*PROBLEM DESCRIPTION:* Check every line of the material below, and show those that contain "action".

*DATASET:*
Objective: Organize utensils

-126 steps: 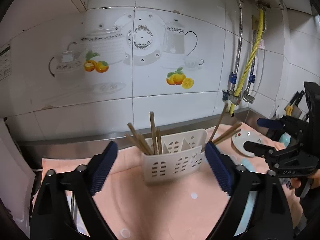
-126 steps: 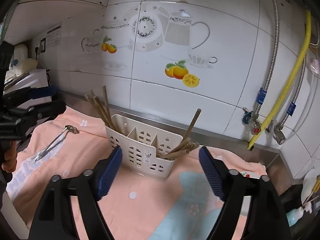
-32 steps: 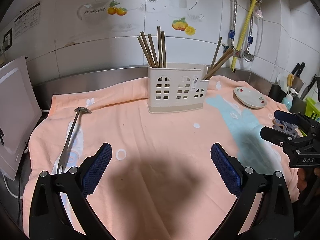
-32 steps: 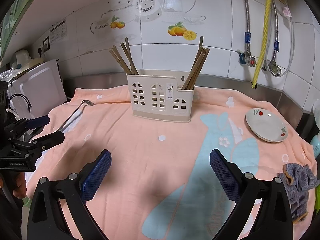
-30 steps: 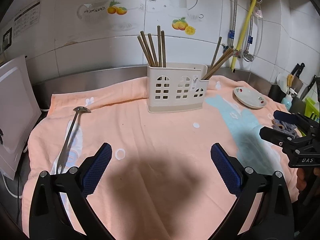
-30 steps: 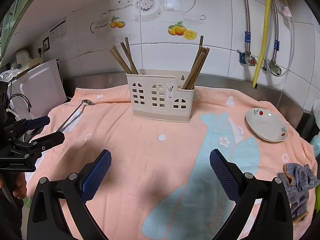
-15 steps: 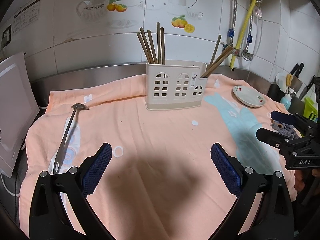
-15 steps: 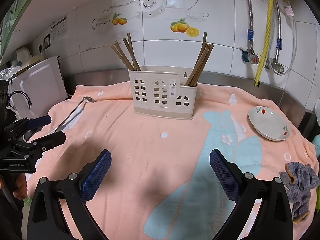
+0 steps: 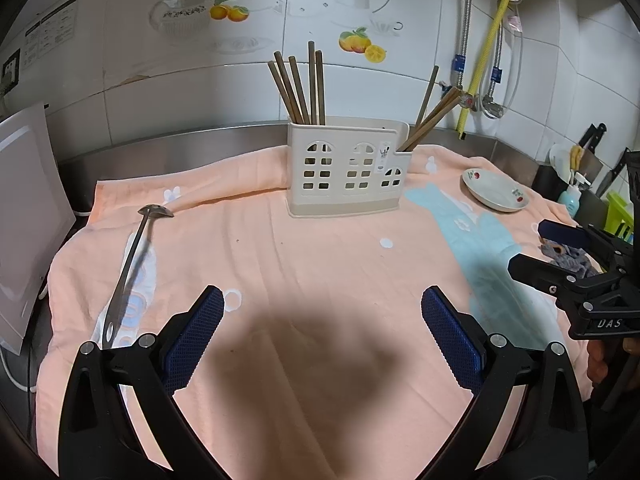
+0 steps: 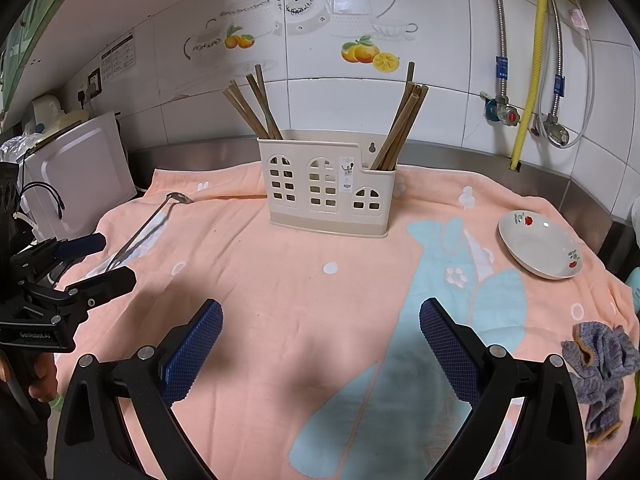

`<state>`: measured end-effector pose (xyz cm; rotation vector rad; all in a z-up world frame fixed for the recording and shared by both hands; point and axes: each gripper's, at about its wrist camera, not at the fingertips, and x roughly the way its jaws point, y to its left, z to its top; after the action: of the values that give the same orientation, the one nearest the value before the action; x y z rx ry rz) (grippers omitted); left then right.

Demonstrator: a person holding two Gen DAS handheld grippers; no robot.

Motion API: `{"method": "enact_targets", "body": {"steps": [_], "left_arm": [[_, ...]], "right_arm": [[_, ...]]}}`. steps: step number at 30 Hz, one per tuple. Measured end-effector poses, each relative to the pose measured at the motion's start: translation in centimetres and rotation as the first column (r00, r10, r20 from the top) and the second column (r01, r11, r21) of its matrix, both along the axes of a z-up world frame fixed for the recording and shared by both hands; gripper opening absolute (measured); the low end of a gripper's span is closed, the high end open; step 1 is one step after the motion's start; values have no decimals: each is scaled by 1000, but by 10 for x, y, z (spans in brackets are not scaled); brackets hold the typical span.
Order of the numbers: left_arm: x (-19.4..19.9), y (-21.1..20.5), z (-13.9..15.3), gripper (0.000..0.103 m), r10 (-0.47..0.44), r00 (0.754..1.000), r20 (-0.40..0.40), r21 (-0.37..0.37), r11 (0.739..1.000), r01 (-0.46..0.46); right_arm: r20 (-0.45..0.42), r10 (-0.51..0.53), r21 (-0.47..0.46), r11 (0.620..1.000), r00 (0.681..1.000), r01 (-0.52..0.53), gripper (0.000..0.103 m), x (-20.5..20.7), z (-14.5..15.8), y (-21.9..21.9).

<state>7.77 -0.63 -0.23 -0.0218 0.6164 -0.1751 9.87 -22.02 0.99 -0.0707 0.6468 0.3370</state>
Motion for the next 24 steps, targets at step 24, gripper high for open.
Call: {"method": "enact_targets", "body": {"steps": [24], "left_arm": [[0,-3,-2,98,-4,1000,-5,-3,1000,4]], "right_arm": [[-2,-1,4,1000,1000,1,96,-1,-1,2]]}}
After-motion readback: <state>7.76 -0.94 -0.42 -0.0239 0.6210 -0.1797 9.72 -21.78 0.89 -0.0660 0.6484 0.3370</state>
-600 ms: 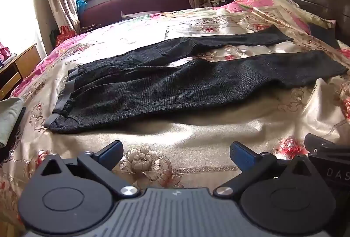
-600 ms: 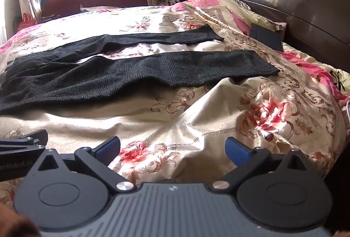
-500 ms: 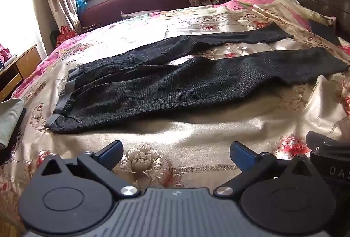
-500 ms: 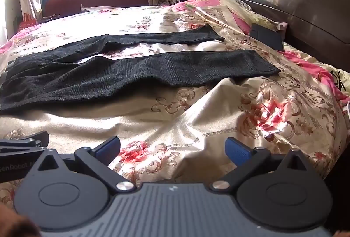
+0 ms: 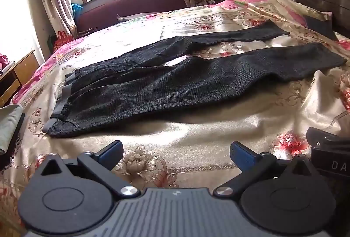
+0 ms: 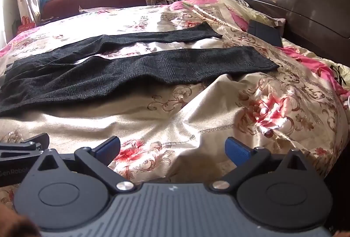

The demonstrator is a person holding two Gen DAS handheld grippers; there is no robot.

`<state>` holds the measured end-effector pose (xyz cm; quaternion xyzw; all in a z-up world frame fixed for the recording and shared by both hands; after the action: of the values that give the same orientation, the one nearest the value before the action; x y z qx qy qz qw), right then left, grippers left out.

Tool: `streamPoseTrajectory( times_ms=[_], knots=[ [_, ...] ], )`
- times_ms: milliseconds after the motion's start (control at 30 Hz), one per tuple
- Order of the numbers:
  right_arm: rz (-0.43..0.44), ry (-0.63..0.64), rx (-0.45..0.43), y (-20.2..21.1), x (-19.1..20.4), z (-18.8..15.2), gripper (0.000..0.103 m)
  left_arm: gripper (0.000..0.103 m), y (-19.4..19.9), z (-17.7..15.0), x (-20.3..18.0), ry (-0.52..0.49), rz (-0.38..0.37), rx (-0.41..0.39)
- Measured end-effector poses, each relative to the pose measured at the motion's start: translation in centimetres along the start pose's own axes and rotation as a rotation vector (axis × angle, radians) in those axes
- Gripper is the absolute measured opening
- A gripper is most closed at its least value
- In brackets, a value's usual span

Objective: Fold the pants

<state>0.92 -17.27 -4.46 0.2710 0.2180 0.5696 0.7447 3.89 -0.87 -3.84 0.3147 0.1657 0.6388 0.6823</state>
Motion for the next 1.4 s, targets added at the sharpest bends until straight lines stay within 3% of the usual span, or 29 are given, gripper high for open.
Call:
streamPoseTrajectory(
  times_ms=[467,1033,1400],
  knots=[
    [0.002,0.002,0.031,-0.8,0.0,-0.5,0.101,0.103,-0.2,0.0,0.1,0.021,-0.029,0.006],
    [0.013,0.004,0.03,-0.8,0.2,-0.4,0.097,0.103,-0.1,-0.3,-0.6,-0.02,-0.036,-0.016],
    [0.011,-0.042,0.012,-1.3,-1.1,1.4,0.096,0.103,-0.5,1.8,-1.5,-0.033,-0.077,-0.049]
  ],
)
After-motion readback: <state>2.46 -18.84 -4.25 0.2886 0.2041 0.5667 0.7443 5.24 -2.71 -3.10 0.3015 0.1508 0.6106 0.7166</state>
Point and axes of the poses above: each gripper's, at about its wrist camera, not at the fingertips, and y roughly against the way its jaws point, x to its left, z to its top, the point moved 5 cm from there along -y, roughly the way its jaws point
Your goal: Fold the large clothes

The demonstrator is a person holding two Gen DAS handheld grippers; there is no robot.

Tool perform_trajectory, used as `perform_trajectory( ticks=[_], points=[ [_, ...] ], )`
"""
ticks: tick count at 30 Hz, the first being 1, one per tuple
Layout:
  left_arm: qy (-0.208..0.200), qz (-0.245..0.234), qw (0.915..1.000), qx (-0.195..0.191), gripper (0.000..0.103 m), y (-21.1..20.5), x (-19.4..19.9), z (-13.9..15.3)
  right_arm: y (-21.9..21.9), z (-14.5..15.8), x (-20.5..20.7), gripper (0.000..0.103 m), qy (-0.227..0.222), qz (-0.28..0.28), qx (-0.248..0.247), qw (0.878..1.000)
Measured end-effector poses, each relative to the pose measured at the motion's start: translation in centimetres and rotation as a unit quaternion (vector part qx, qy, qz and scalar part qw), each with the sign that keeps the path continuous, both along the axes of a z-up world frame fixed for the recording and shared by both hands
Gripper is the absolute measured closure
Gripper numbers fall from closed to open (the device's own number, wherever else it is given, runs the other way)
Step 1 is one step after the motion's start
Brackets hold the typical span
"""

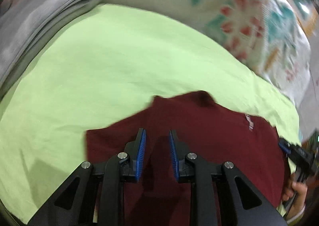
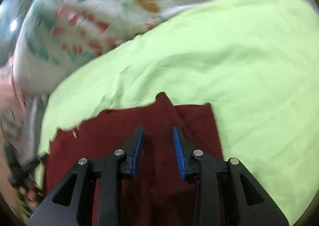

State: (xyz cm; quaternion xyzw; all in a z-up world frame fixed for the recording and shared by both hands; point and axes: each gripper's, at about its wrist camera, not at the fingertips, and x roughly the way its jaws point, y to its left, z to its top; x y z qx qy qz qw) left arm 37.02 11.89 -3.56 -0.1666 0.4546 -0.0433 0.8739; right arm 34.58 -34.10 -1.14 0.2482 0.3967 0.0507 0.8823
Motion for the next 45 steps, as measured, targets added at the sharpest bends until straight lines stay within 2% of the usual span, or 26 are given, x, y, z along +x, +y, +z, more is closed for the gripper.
perform_trajectory(
  ticks=[1,3,6,11,13,15,17,18,19,21,23,25,28,32,34,37,41,44,45],
  points=[
    [0.004,0.013,0.9998,-0.014,0.079,0.9,-0.3,-0.3,-0.5,-0.2,-0.4,0.071,-0.002,-0.003,0.018,1.0],
    [0.001,0.025,0.999,-0.036,0.079,1.9,-1.8,-0.3,-0.6,0.4,-1.9,0.071,-0.014,-0.003,0.012,1.0],
    [-0.011,0.024,0.9985,-0.048,0.079,1.9,-5.0,0.4,0.3,1.2,-4.3,0.071,-0.033,0.015,0.014,0.999],
    [-0.037,-0.03,0.9949,-0.089,0.076,-0.6,-12.1,1.8,4.6,1.6,-9.0,0.068,-0.049,0.101,0.021,0.993],
    [-0.036,-0.067,0.9937,-0.082,0.073,-2.4,-14.2,1.6,6.3,1.1,-10.3,0.067,-0.045,0.135,0.024,0.989],
    [-0.027,-0.089,0.9939,-0.06,0.071,-3.9,-15.2,0.9,7.7,0.4,-11.2,0.067,-0.035,0.165,0.017,0.986],
    [0.0,-0.085,0.9963,-0.016,0.072,-4.0,-15.9,-0.7,8.2,-0.7,-11.9,0.067,-0.014,0.165,-0.02,0.986],
    [0.017,-0.08,0.9966,-0.003,0.08,-3.5,-16.3,-1.5,8.0,-1.9,-11.9,0.067,0.015,0.155,-0.041,0.987],
    [0.018,-0.08,0.9965,-0.014,0.083,-2.8,-16.7,-1.9,7.5,-2.5,-12.2,0.069,0.027,0.153,-0.038,0.987],
    [0.017,-0.074,0.9959,-0.048,0.084,-1.3,-17.5,-1.9,6.7,-2.5,-12.8,0.07,0.02,0.146,-0.02,0.989],
    [0.018,-0.069,0.9955,-0.063,0.084,-0.5,-18.1,-1.9,7.0,-1.6,-13.1,0.068,0.019,0.135,-0.037,0.99],
    [0.019,-0.063,0.996,-0.06,0.084,-0.2,-18.8,-1.9,8.0,-0.2,-13.8,0.068,-0.005,0.132,-0.047,0.99],
    [0.018,-0.056,0.9963,-0.063,0.084,0.0,-19.3,-2.0,10.4,1.2,-13.8,0.068,-0.039,0.162,-0.022,0.986],
    [0.022,-0.05,0.9963,-0.066,0.084,0.3,-19.1,-1.9,13.8,1.5,-13.2,0.068,-0.053,0.195,-0.023,0.979],
    [0.025,-0.048,0.996,-0.071,0.084,0.7,-19.2,-1.8,15.2,0.6,-12.5,0.068,-0.035,0.21,-0.023,0.977],
    [0.034,-0.036,0.9954,-0.082,0.083,1.5,-19.5,-2.0,16.1,-2.7,-11.8,0.068,0.03,0.211,-0.035,0.976],
    [0.043,-0.011,0.9924,-0.115,0.071,2.5,-20.7,-2.5,14.2,-3.8,-12.3,0.07,0.024,0.197,0.024,0.98],
    [0.037,0.007,0.9868,-0.157,0.05,2.9,-21.4,-2.7,13.9,-3.0,-12.7,0.068,0.018,0.186,0.037,0.982],
    [0.034,0.011,0.985,-0.169,0.04,2.9,-21.5,-2.7,14.0,-2.5,-12.9,0.068,0.012,0.182,0.038,0.982]
  ],
)
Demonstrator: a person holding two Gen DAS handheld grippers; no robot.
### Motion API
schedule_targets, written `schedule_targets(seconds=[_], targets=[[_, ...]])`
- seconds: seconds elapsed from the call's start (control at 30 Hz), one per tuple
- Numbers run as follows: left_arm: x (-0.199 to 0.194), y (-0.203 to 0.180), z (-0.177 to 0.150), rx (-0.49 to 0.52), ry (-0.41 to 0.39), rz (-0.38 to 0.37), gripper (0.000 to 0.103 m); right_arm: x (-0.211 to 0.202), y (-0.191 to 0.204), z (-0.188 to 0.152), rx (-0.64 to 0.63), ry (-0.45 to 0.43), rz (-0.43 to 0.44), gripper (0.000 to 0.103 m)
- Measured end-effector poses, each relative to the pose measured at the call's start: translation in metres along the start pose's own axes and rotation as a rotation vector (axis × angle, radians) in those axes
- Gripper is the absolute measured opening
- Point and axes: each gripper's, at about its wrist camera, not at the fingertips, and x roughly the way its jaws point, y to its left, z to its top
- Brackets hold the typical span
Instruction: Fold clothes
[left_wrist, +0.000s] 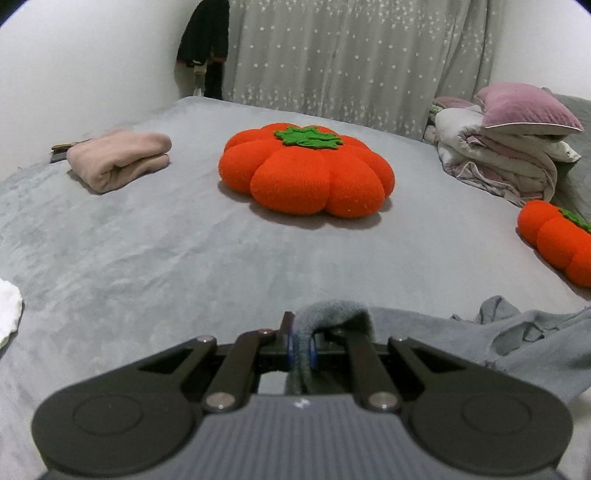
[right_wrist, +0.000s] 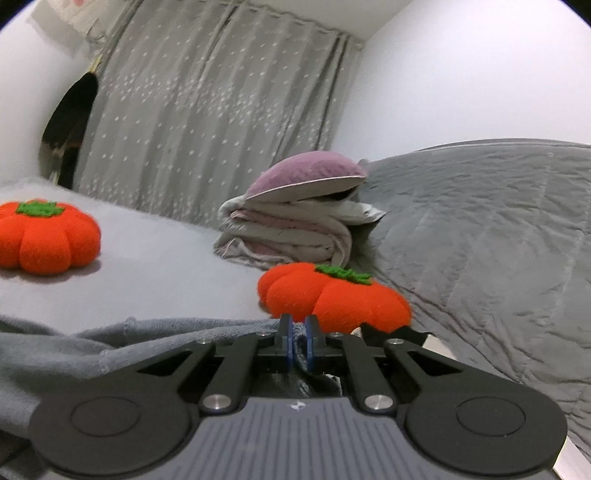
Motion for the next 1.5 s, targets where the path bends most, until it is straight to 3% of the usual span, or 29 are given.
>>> schedule_targets(seconds=[0.3,0.57,0.7,0.77,0.8,0.97,1.07,1.2,1.27,1.37,1.5], targets=[[-0.003,-0.007,-0.005,0.039,-0.005,-0.025,0.007,-0.01,-0.011,0.007,0.042,-0.072,-0.083,0.007],[0.007,-0.027,-0.021,0.151,0.061,-0.034,0.008,0.006,-0.015,-0.001,0.041,0.038,-0.063,0.007],[0.014,-0.031,-0.029,0.204,0.104,-0.029,0.013,0.016,-0.014,-0.008,0.013,0.143,0.01,0.007],[0.017,-0.031,-0.031,0.219,0.119,-0.025,0.031,0.023,-0.012,-0.015,0.0,0.21,0.058,0.008],[0.018,-0.03,-0.031,0.226,0.121,-0.021,0.036,0.026,-0.011,-0.018,-0.003,0.237,0.073,0.008],[0.015,-0.031,-0.032,0.274,0.09,0.025,0.043,0.029,-0.016,-0.02,-0.009,0.241,0.063,0.008],[0.014,-0.036,-0.035,0.318,0.087,0.007,0.047,0.032,-0.016,-0.021,-0.005,0.257,0.092,0.008],[0.009,-0.051,-0.042,0.406,0.062,-0.011,0.06,0.036,-0.001,-0.027,-0.024,0.295,0.176,0.01],[0.006,-0.061,-0.046,0.46,0.032,0.005,0.067,0.035,0.012,-0.031,-0.07,0.298,0.216,0.017],[0.004,-0.073,-0.05,0.519,0.003,-0.002,0.068,0.031,0.036,-0.035,-0.147,0.293,0.292,0.02],[0.007,-0.093,-0.06,0.61,0.007,-0.083,0.074,0.029,0.058,-0.04,-0.182,0.317,0.406,0.024]])
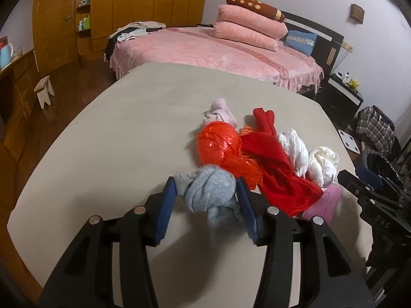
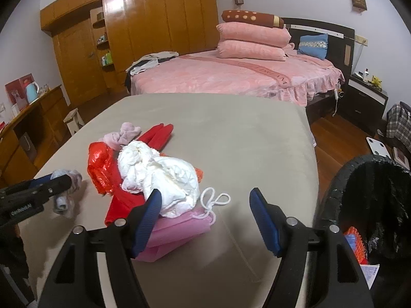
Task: Collect trash
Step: 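Grasp the grey cloth with the left gripper while the right gripper grasps the white tissues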
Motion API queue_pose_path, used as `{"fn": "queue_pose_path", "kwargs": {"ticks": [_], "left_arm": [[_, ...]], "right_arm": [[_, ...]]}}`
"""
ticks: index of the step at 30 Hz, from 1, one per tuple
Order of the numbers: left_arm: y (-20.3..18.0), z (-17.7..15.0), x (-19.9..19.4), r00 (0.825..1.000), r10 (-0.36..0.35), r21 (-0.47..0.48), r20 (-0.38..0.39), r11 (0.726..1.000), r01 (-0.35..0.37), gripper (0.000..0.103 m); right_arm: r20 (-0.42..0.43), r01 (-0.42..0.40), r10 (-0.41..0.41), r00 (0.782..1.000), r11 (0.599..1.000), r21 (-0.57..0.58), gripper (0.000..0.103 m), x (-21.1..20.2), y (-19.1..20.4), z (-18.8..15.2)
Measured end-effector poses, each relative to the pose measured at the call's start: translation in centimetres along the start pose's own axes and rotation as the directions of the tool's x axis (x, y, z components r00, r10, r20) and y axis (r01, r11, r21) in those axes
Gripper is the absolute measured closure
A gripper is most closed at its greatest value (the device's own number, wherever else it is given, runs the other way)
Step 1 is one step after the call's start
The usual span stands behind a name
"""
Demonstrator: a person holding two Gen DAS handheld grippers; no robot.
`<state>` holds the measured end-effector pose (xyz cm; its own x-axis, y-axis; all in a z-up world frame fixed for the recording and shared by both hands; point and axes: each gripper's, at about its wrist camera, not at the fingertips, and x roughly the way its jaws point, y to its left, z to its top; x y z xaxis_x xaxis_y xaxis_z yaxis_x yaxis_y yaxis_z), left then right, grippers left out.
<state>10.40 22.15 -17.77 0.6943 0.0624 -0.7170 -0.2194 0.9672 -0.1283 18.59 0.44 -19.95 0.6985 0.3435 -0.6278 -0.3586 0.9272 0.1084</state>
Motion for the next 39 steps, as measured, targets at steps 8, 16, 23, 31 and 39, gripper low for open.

*RESULT BELOW:*
`<state>`: measured end-effector pose (xyz cm; rotation vector rad; all in a z-up world frame fixed for the recording and shared by both hands; point and axes: each gripper's, at about its wrist camera, not at the fingertips, and x roughly the way its jaws point, y to its left, z to its top; after the action: of the values that give the same orientation, the one nearest the value before the action; x y z rx ry rz) (grippers omitted); left then right.
`<state>` holds the measured end-effector pose (xyz cm; quaternion xyzw; all in a z-up world frame fixed for the recording and shared by both hands; after the action: of the values that give the same orientation, the one nearest the value before the action; x y z qx qy qz qw), right then left, grippers left out.

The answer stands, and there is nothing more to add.